Task brief:
Take the material below and extract the lines from the one with "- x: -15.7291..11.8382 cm" through the one with "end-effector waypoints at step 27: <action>", word for word, without pictures.

The input:

+---+

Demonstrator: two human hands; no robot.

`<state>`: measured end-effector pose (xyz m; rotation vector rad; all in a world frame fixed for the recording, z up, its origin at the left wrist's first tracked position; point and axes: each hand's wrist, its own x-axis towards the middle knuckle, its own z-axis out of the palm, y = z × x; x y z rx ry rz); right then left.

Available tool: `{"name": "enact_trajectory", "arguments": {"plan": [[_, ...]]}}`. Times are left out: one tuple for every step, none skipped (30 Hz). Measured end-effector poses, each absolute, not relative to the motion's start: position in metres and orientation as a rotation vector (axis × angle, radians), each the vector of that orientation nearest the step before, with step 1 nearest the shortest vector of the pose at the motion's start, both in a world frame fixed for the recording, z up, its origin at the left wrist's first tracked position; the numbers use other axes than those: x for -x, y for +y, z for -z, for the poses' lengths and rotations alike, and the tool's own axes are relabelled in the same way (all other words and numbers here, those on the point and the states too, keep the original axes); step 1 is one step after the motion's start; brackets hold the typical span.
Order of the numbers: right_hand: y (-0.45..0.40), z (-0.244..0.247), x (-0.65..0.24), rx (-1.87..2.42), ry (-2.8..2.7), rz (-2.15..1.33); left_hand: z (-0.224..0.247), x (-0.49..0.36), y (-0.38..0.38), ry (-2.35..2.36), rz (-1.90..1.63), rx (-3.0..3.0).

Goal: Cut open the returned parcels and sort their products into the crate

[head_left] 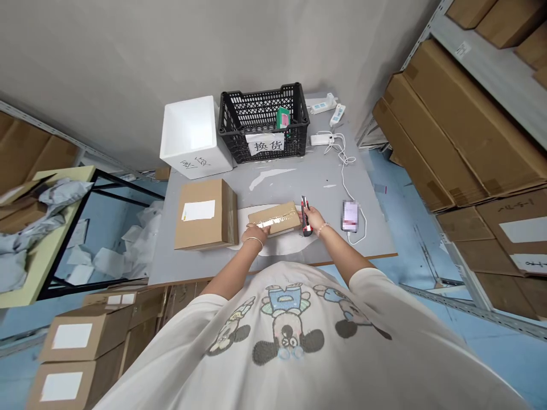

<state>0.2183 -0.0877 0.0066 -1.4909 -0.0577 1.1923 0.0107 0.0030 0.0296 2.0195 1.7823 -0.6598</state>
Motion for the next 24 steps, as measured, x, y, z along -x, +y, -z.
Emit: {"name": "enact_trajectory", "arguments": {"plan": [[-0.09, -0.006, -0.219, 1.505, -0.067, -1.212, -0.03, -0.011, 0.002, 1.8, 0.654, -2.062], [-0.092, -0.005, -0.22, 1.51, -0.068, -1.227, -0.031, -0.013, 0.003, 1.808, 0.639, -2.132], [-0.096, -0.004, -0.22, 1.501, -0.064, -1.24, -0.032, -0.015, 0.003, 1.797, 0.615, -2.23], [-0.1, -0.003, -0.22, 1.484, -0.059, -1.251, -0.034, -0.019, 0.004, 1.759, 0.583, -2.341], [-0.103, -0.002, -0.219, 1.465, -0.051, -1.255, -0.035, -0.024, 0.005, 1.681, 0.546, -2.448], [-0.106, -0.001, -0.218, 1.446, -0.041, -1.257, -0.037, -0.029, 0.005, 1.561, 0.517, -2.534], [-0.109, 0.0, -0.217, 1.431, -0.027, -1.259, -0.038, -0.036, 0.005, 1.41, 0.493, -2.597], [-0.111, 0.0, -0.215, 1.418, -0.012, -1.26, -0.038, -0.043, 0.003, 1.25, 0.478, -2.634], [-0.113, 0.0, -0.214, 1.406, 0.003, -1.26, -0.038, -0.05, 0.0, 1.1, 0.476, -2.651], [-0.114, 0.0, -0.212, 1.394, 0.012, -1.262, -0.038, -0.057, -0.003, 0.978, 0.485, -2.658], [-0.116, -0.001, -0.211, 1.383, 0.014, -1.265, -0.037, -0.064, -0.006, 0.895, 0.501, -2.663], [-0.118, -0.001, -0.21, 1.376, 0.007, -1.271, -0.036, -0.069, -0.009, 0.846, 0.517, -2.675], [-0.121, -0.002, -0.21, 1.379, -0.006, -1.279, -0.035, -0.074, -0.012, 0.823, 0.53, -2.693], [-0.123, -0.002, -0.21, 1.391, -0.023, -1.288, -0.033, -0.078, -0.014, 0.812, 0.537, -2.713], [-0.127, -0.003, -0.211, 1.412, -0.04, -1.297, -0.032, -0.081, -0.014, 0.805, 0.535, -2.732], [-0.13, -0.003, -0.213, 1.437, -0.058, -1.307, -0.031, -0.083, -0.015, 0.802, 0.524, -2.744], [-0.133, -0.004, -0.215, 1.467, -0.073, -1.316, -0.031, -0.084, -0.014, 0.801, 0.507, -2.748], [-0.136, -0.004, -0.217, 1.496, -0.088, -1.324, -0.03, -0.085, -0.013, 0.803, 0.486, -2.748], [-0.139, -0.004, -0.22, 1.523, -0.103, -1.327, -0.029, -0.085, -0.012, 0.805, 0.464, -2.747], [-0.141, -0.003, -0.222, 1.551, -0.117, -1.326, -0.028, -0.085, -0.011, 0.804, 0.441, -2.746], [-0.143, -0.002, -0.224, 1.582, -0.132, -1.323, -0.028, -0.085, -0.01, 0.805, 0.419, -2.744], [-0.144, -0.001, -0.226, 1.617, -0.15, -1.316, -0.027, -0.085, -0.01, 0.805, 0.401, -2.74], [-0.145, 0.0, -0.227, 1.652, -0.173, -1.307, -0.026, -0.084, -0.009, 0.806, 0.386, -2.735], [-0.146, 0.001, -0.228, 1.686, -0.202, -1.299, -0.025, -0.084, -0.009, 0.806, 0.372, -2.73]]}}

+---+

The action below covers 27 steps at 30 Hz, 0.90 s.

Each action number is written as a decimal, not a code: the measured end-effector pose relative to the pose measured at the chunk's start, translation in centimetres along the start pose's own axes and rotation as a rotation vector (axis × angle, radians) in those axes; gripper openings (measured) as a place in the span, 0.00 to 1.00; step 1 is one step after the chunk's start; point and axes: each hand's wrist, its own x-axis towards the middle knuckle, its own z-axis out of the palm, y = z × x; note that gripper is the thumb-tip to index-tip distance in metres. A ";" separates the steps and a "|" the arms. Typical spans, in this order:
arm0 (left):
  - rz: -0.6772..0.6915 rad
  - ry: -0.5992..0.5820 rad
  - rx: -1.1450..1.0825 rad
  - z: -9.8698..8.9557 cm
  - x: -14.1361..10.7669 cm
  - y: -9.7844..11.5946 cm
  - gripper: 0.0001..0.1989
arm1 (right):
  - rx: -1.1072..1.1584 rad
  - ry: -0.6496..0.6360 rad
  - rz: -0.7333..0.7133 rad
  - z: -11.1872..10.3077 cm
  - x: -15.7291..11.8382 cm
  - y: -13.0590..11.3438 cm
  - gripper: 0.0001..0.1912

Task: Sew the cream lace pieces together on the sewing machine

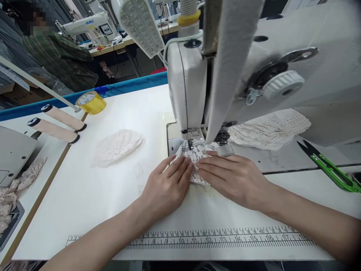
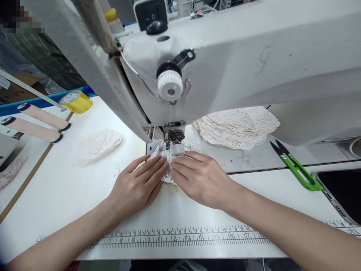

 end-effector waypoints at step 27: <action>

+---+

Problem solution:
  - x: -15.7291..11.8382 cm
  - y: -13.0590..11.3438 cm
  - gripper: 0.0001..0.1912

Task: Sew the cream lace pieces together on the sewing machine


 end-effector waypoints at step 27: <action>

This completes the requested output.